By Philip Rucker, Robert Costa and Dan Balz,
President Trump is trying to take command of his floundering administration by enlisting a retired four-star Marine general as his White House chief of staff, empowering a no-nonsense disciplinarian to transform a dysfunctional West Wing into the “fine-tuned machine” the president bragged of running but has yet to materialize.
John F. Kelly will be sworn in Monday at the nadir of Trump’s presidency, with historically low approval ratings, a stalled legislative agenda and an escalating Russia investigation that casts a dark cloud.
Trump envisions Kelly executing his orders with military precision and steely gravitas, and without tending to outside political motivations or fretting about palace intrigue, according to Trump confidants. He replaced Reince Priebus with Kelly, who had what Trump considers a star run as homeland security secretary, in hopes of projecting overall toughness and of inspiring the respect — and even fear — that has eluded him on Capitol Hill, where fellow Republicans last week defied the White House on health care and Russian sanctions.
But no matter how decisive his leadership, Kelly alone cannot turn Trump’s vision into reality. Warring internal factions that have stirred chaos, stoked suspicions and freelanced policies for six straight months may not easily submit to Kelly’s rule. And the president — whose rash impulses routinely have sabotaged the best efforts of his senior aides — has shown no willingness to be tamed.
“Kelly is an incredibly disciplined person who could bring order to the process if the animals in the zoo behave,” said John E. McLaughlin, a former acting director of the CIA who served in seven administrations. “The danger he has is that Trump will be Trump.”
Kelly got a quick introduction to his new life on Saturday: an angry tweet storm from Trump where he told Senate Republicans to “Get smart!” and change chamber rules to make it easier to pass his agenda, claiming they “look like fools.”
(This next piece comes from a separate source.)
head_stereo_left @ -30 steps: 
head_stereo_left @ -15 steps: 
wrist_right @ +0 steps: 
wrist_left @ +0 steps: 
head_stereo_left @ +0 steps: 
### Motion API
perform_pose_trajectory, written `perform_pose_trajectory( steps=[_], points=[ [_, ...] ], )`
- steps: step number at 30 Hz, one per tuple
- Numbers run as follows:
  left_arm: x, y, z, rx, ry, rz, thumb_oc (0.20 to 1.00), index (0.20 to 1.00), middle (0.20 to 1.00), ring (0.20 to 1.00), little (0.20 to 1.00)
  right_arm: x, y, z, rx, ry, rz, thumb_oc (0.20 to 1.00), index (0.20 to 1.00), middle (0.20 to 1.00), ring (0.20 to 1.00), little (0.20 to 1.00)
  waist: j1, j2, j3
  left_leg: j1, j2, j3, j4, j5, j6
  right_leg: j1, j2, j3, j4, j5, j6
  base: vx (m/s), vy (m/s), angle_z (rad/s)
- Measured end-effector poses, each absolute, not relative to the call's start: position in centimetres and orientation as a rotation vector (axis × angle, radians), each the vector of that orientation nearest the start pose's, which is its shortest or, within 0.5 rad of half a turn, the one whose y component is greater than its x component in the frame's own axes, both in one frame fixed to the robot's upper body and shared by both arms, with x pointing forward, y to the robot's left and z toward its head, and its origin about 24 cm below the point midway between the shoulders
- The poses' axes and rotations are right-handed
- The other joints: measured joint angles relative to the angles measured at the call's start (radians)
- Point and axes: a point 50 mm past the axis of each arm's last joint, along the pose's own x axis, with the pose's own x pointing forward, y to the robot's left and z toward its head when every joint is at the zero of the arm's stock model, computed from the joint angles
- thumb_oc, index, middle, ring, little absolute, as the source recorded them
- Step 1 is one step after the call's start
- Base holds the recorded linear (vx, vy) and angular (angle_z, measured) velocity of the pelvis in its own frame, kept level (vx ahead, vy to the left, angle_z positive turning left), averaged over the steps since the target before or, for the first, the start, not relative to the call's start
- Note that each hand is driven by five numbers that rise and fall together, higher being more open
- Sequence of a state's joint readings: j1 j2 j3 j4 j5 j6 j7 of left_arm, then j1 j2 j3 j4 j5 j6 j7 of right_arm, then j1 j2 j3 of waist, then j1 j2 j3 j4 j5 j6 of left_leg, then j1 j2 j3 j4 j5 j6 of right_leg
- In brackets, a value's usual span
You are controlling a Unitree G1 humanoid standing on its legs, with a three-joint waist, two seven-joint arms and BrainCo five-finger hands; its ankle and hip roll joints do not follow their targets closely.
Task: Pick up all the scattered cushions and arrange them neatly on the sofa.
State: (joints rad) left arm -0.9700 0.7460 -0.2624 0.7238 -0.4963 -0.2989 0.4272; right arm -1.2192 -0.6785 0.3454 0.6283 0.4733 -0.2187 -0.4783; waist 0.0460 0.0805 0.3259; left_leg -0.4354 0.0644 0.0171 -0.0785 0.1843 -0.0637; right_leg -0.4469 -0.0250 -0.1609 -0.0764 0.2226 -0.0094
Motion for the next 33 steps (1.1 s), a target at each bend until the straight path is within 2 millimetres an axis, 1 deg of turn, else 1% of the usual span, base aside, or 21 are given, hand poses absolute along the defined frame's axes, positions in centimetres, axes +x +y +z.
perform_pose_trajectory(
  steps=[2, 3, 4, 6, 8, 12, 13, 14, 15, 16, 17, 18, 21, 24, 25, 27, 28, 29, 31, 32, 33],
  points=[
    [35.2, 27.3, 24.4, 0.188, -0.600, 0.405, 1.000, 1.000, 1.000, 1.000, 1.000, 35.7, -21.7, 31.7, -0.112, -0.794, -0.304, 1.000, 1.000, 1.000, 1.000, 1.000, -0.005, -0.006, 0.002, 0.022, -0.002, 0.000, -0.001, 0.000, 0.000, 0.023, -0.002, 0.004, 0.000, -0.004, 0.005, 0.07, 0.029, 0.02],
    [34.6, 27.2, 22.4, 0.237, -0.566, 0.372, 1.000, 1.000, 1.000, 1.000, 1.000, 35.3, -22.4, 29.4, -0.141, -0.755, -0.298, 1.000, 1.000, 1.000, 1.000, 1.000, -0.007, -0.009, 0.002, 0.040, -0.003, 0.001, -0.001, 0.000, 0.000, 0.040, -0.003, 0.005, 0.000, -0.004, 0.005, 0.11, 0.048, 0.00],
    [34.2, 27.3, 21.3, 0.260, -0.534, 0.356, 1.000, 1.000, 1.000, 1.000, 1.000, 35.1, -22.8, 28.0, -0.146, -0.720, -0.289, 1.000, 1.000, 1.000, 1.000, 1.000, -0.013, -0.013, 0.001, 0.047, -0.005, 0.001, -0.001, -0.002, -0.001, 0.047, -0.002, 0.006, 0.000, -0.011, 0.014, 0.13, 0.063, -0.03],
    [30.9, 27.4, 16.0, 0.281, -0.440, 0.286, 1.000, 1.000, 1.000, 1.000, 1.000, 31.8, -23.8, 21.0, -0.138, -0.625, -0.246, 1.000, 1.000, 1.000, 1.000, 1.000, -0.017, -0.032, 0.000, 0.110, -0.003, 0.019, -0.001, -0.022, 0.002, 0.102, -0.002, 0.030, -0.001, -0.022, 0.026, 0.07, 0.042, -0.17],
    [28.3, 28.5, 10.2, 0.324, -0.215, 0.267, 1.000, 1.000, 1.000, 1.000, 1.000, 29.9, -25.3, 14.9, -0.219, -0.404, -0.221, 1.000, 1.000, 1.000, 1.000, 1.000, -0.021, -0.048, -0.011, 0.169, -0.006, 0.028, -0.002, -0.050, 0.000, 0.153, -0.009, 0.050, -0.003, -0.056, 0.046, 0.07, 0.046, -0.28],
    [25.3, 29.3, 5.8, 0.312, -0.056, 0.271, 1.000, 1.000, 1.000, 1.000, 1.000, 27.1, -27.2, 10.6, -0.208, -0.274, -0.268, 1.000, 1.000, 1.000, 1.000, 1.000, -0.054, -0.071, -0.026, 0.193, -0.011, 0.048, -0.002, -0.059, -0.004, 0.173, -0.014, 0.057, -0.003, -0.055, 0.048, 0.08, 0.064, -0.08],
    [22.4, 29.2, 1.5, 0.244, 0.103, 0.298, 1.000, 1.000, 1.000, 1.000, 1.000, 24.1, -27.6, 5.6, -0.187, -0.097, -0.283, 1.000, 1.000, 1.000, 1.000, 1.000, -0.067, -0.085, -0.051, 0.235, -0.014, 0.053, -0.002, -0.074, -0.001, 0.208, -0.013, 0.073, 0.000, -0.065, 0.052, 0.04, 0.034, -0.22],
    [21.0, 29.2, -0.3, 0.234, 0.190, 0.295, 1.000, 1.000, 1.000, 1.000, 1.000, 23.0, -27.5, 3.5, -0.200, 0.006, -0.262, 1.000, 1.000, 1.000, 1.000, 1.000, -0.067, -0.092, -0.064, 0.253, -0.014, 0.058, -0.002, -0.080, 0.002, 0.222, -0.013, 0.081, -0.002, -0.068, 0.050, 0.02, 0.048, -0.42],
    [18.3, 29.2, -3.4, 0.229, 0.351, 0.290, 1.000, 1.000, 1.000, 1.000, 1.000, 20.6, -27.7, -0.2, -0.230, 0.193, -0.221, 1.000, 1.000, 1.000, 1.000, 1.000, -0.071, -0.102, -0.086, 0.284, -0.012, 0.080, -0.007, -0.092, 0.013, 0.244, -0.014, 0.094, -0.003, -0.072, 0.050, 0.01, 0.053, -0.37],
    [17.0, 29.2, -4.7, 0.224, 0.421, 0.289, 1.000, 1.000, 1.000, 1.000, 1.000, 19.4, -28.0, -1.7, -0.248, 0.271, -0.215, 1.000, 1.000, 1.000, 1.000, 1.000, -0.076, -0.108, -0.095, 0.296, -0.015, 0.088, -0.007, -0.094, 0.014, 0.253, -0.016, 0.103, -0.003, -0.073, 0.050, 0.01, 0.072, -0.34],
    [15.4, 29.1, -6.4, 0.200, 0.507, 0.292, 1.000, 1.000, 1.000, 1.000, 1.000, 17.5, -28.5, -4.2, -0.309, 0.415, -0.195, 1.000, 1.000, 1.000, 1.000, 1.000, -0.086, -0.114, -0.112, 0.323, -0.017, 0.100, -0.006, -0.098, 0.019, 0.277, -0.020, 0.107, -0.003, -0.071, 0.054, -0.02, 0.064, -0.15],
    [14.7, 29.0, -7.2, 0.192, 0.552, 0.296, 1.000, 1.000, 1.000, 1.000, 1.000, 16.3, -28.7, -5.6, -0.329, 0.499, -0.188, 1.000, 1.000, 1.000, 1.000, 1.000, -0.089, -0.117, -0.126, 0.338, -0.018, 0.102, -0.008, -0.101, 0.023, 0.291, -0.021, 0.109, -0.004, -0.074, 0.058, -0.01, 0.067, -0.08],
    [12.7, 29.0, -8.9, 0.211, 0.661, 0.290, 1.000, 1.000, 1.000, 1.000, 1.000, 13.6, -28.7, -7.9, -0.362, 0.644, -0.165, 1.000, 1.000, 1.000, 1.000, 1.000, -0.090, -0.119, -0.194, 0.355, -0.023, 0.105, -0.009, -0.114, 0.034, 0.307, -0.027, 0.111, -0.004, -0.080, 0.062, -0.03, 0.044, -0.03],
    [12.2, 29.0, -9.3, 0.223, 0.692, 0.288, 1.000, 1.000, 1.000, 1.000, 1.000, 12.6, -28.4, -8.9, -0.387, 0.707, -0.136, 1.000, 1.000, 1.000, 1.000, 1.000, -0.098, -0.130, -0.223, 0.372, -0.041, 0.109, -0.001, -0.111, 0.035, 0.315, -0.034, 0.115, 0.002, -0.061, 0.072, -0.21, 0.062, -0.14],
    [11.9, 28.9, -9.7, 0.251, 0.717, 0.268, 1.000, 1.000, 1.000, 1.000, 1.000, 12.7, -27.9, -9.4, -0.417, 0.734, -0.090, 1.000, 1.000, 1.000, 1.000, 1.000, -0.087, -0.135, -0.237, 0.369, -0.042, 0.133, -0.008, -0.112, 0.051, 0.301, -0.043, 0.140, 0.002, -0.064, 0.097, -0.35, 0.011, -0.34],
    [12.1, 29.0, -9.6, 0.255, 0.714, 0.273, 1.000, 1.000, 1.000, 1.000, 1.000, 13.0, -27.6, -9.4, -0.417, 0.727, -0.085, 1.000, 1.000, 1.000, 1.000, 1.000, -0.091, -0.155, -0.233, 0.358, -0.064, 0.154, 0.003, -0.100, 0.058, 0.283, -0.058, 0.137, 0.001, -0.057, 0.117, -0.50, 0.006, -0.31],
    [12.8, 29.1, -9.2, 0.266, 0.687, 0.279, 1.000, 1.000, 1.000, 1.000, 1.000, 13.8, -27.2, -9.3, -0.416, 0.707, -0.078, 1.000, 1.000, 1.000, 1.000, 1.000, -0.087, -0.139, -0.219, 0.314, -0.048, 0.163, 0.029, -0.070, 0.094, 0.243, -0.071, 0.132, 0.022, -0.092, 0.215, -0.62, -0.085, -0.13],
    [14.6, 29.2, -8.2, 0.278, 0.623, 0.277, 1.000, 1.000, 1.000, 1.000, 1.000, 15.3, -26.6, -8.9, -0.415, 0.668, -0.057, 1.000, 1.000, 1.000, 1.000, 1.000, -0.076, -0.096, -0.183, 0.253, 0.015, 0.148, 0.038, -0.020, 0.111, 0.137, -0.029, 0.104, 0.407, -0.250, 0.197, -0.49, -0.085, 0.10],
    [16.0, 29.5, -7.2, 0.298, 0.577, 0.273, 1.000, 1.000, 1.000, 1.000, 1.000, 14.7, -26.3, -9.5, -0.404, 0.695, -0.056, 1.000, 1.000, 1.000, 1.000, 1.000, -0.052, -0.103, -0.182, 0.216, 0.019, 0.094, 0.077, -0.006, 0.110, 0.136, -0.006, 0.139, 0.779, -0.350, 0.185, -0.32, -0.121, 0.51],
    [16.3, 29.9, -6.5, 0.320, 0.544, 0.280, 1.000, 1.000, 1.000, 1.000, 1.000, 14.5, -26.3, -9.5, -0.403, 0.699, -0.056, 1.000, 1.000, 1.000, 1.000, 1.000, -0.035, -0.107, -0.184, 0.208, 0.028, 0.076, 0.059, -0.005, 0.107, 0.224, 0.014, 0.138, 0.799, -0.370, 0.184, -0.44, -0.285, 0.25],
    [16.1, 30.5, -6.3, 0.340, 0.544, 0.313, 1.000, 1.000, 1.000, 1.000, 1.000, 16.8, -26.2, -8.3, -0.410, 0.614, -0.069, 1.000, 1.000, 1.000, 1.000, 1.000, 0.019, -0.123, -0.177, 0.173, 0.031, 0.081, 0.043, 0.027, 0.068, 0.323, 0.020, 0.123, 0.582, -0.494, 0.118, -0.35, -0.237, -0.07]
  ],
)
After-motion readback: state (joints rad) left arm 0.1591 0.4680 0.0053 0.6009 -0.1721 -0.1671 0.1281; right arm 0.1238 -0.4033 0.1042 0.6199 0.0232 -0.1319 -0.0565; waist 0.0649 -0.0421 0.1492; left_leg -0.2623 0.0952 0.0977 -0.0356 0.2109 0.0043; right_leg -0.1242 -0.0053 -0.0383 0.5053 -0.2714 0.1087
If Kelly has been recruited to bring order to a turbulent White House, the first decision he must make is where to concentrate his energies.
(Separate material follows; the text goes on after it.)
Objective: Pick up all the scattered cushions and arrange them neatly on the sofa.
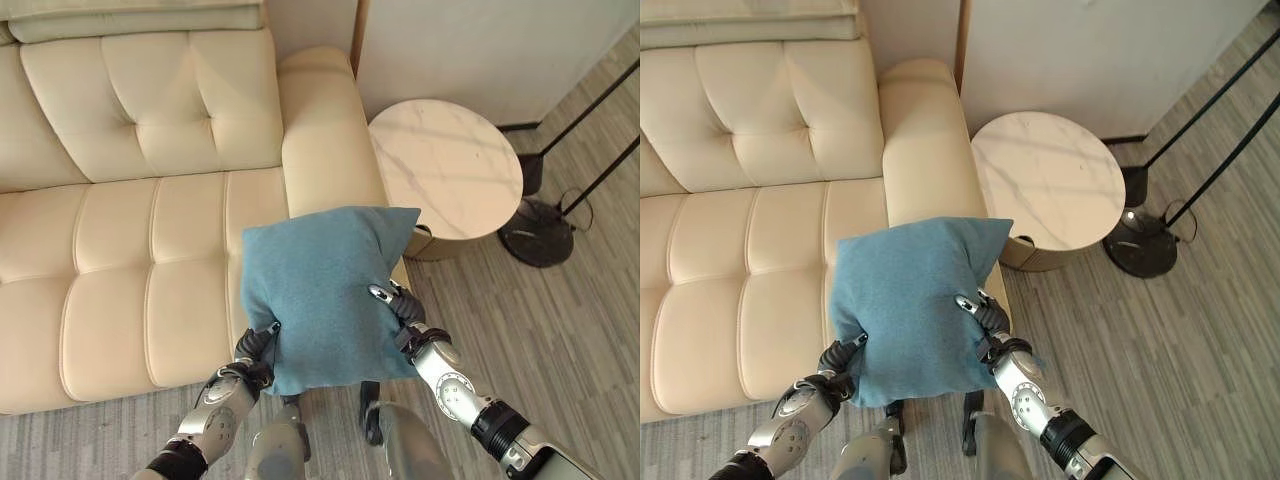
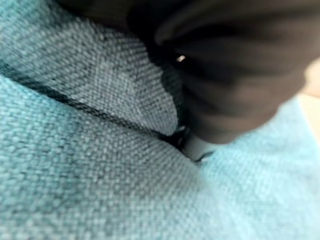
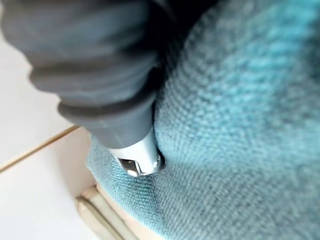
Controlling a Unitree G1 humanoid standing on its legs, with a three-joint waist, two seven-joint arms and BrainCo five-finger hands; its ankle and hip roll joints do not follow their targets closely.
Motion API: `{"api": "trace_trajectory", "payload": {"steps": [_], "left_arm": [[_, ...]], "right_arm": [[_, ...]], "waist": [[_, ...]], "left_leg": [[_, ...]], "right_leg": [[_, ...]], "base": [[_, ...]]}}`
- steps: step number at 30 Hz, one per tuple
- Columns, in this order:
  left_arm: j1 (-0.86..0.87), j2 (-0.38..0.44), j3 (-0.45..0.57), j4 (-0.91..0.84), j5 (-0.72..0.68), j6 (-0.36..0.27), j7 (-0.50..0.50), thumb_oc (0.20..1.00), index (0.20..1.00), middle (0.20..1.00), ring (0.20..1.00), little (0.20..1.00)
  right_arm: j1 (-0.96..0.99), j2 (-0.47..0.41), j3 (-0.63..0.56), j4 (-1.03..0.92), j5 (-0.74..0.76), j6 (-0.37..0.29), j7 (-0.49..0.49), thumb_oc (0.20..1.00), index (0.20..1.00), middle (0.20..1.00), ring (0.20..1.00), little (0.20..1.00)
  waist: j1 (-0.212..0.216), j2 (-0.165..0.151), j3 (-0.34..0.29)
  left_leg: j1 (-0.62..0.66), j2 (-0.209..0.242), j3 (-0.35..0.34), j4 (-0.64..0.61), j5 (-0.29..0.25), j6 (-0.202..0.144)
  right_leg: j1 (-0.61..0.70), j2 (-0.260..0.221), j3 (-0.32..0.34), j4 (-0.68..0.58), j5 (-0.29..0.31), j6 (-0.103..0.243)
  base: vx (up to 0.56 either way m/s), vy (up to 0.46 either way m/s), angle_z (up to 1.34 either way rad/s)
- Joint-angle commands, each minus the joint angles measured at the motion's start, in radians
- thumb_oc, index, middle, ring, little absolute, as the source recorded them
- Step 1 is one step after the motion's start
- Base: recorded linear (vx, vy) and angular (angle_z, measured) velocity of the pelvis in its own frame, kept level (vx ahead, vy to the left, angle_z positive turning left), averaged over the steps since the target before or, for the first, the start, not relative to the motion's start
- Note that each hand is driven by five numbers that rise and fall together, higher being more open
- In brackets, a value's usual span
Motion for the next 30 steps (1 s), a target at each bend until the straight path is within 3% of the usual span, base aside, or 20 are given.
{"api": "trace_trajectory", "payload": {"steps": [1, 6, 9, 11, 12, 13, 14, 18, 19, 20, 21, 24, 30], "left_arm": [[-0.175, -0.226, -0.162, -0.284, 0.002, -0.039, -0.242, 0.2, 0.2, 0.2, 0.2, 0.2], [-0.172, -0.228, -0.158, -0.313, -0.007, -0.035, -0.236, 0.2, 0.2, 0.2, 0.2, 0.2], [-0.19, -0.243, -0.167, -0.315, -0.007, -0.036, -0.236, 0.2, 0.2, 0.2, 0.2, 0.2], [-0.194, -0.25, -0.162, -0.324, -0.007, -0.04, -0.224, 0.2, 0.2, 0.2, 0.2, 0.2], [-0.194, -0.25, -0.162, -0.324, -0.007, -0.039, -0.224, 0.2, 0.2, 0.2, 0.2, 0.2], [-0.18, -0.249, -0.153, -0.329, 0.001, -0.03, -0.225, 0.2, 0.2, 0.2, 0.2, 0.2], [-0.175, -0.253, -0.146, -0.33, 0.002, -0.027, -0.228, 0.2, 0.2, 0.2, 0.2, 0.2], [-0.161, -0.265, -0.145, -0.325, -0.001, -0.021, -0.235, 0.2, 0.2, 0.2, 0.2, 0.2], [-0.149, -0.267, -0.142, -0.325, -0.005, -0.017, -0.246, 0.2, 0.2, 0.2, 0.2, 0.2], [-0.135, -0.264, -0.149, -0.325, -0.003, -0.007, -0.259, 0.2, 0.2, 0.2, 0.2, 0.2], [-0.122, -0.262, -0.147, -0.314, 0.002, 0.003, -0.264, 0.2, 0.2, 0.2, 0.2, 0.2], [-0.122, -0.257, -0.13, -0.308, 0.007, 0.004, -0.254, 0.2, 0.2, 0.2, 0.2, 0.2], [-0.121, -0.245, -0.109, -0.325, 0.009, -0.005, -0.248, 0.2, 0.2, 0.2, 0.2, 0.2]], "right_arm": [[-0.034, 0.316, 0.211, -0.136, 0.006, 0.096, 0.185, 0.2, 0.2, 0.2, 0.2, 0.2], [-0.028, 0.305, 0.195, -0.138, 0.028, 0.086, 0.188, 0.2, 0.2, 0.2, 0.2, 0.2], [-0.037, 0.279, 0.171, -0.139, 0.021, 0.07, 0.183, 0.2, 0.2, 0.2, 0.2, 0.2], [-0.043, 0.255, 0.154, -0.146, 0.009, 0.05, 0.169, 0.2, 0.2, 0.2, 0.2, 0.2], [-0.043, 0.255, 0.154, -0.147, 0.009, 0.05, 0.169, 0.2, 0.2, 0.2, 0.2, 0.2], [-0.043, 0.243, 0.158, -0.16, -0.003, 0.06, 0.17, 0.2, 0.2, 0.2, 0.2, 0.2], [-0.046, 0.232, 0.146, -0.168, -0.015, 0.057, 0.171, 0.2, 0.2, 0.2, 0.2, 0.2], [-0.031, 0.217, 0.119, -0.184, -0.038, 0.054, 0.172, 0.2, 0.2, 0.2, 0.2, 0.2], [-0.013, 0.197, 0.092, -0.206, -0.056, 0.048, 0.178, 0.2, 0.2, 0.2, 0.2, 0.2], [0.004, 0.186, 0.086, -0.221, -0.072, 0.05, 0.18, 0.2, 0.2, 0.2, 0.2, 0.2], [0.018, 0.181, 0.076, -0.228, -0.096, 0.057, 0.18, 0.2, 0.2, 0.2, 0.2, 0.2], [0.03, 0.174, 0.064, -0.233, -0.133, 0.07, 0.178, 0.2, 0.2, 0.2, 0.2, 0.2], [0.029, 0.193, 0.085, -0.226, -0.154, 0.089, 0.193, 0.2, 0.2, 0.2, 0.2, 0.2]], "waist": [[0.023, 0.004, -0.072], [0.032, 0.016, -0.074], [0.029, 0.041, -0.047], [0.018, 0.037, -0.041], [0.017, 0.039, -0.043], [0.005, 0.02, -0.052], [-0.007, 0.009, -0.058], [-0.035, 0.005, -0.075], [-0.061, 0.011, -0.089], [-0.079, 0.024, -0.106], [-0.093, 0.037, -0.125], [-0.094, 0.031, -0.143], [-0.073, 0.006, -0.151]], "left_leg": [[-0.056, -0.069, -0.057, -0.039, -0.018, -0.031], [-0.11, -0.048, -0.087, -0.019, 0.049, -0.081], [-0.154, -0.037, -0.126, -0.008, 0.099, -0.12], [-0.142, -0.031, -0.105, 0.02, 0.065, -0.104], [-0.146, -0.03, -0.106, 0.021, 0.065, -0.104], [-0.116, -0.014, -0.093, 0.078, 0.011, -0.093], [-0.086, 0.013, -0.078, 0.107, -0.026, -0.098], [-0.015, 0.062, -0.029, 0.117, -0.075, -0.119], [0.037, 0.1, 0.059, 0.102, -0.091, -0.13], [0.068, 0.106, 0.099, 0.069, -0.083, -0.135], [0.089, 0.094, 0.126, 0.012, -0.07, -0.141], [0.113, 0.066, 0.127, -0.046, -0.068, -0.131], [0.116, 0.028, 0.103, -0.047, -0.102, -0.098]], "right_leg": [[0.087, 0.034, 0.045, -0.152, 0.023, -0.043], [0.12, 0.081, 0.037, -0.239, -0.017, -0.093], [0.115, 0.098, -0.038, -0.231, -0.027, -0.112], [0.09, 0.071, -0.109, -0.211, -0.018, -0.11], [0.087, 0.072, -0.11, -0.212, -0.016, -0.11], [0.086, 0.031, -0.163, -0.231, 0.006, -0.11], [0.081, 0.008, -0.201, -0.244, 0.017, -0.112], [0.089, -0.021, -0.262, -0.261, 0.015, -0.108], [0.089, -0.04, -0.32, -0.263, 0.023, -0.102], [0.097, -0.043, -0.341, -0.267, 0.027, -0.1], [0.108, -0.046, -0.367, -0.284, 0.042, -0.092], [0.12, -0.058, -0.396, -0.287, 0.064, -0.074], [0.129, -0.093, -0.392, -0.271, 0.081, -0.044]], "base": [[-0.13, -0.194, -0.05], [-0.12, -0.189, 0.01], [-0.21, -0.201, 0.86], [-0.2, -0.067, 0.7], [-0.13, -0.017, 1.27], [-0.14, 0.005, 1.11], [-0.14, 0.004, 1.04], [-0.04, 0.061, 0.89], [0.05, 0.154, 1.29], [0.04, 0.281, 1.81], [0.08, 0.194, 1.87], [0.07, 0.221, 0.85], [0.05, 0.174, 0.07]]}}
There is not a single model for a White House chief of staff, as all are derivative of the president’s style and preferences. But broadly, they can be viewed as either managing the president or managing the government, managing up or managing down and out.
In Trump’s White House, given the personality of the president and the clashing world views among the senior staff, Kelly might be forced to do both.
“It will be a challenge for someone who has demonstrated great discipline, General Kelly, to be able to introduce President Trump to some of the discipline he should have in the Oval Office,” said Andrew H. Card, who was former president George W. Bush’s first White House chief of staff. “Great generals do not allow impulse to dictate how they are going to inspire other people to do their jobs. Generals appreciate the consequence of decisions.”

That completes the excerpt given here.